A verbatim copy of the lines starting at the one with "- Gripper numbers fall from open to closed" and ending at the last line below is required; include nothing else.
━━━━━━━━━━
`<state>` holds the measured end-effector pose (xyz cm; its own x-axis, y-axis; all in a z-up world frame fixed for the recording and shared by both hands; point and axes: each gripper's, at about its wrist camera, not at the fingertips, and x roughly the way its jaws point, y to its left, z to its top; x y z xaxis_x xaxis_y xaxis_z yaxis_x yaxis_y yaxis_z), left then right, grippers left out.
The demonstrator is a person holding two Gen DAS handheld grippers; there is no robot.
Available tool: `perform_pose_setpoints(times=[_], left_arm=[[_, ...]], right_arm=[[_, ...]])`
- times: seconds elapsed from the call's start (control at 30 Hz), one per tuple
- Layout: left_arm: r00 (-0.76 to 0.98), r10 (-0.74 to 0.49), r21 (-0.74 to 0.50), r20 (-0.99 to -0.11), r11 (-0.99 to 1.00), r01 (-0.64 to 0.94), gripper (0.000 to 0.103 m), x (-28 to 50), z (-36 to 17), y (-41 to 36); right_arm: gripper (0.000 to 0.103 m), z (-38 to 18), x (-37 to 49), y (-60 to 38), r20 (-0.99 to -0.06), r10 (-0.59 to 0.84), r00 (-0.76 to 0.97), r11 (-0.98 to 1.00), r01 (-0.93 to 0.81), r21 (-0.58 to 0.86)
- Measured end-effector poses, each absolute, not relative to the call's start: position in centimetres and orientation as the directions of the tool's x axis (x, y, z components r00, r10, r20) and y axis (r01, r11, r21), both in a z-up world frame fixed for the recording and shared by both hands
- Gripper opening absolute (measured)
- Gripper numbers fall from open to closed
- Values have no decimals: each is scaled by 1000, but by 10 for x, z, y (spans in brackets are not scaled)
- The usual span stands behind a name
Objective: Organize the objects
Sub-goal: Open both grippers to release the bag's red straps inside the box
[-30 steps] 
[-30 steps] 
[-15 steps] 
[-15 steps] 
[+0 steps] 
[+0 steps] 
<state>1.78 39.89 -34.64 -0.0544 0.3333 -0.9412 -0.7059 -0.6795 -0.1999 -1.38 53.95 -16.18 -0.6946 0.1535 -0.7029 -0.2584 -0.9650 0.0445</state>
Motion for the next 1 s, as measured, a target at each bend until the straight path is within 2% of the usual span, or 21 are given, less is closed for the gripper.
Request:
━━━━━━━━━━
§ Answer section:
- Gripper numbers fall from open to closed
- Values have no decimals: each is scaled by 1000, but by 10 for x, z, y (spans in brackets are not scaled)
- The usual span stands behind a name
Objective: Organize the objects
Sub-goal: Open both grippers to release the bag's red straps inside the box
[-30 steps] 
[-30 steps] 
[-15 steps] 
[-15 steps] 
[+0 steps] 
[+0 steps] 
<state>1.78 39.89 -34.64 -0.0544 0.3333 -0.9412 -0.7059 -0.6795 -0.1999 -1.38 53.95 -16.18 -0.6946 0.1535 -0.7029 -0.2584 -0.9650 0.0445</state>
Motion for the next 1 s, as measured, a target at each bend until the straight path is within 2% of the usual span, or 21 are given, less is closed for the gripper.
Request:

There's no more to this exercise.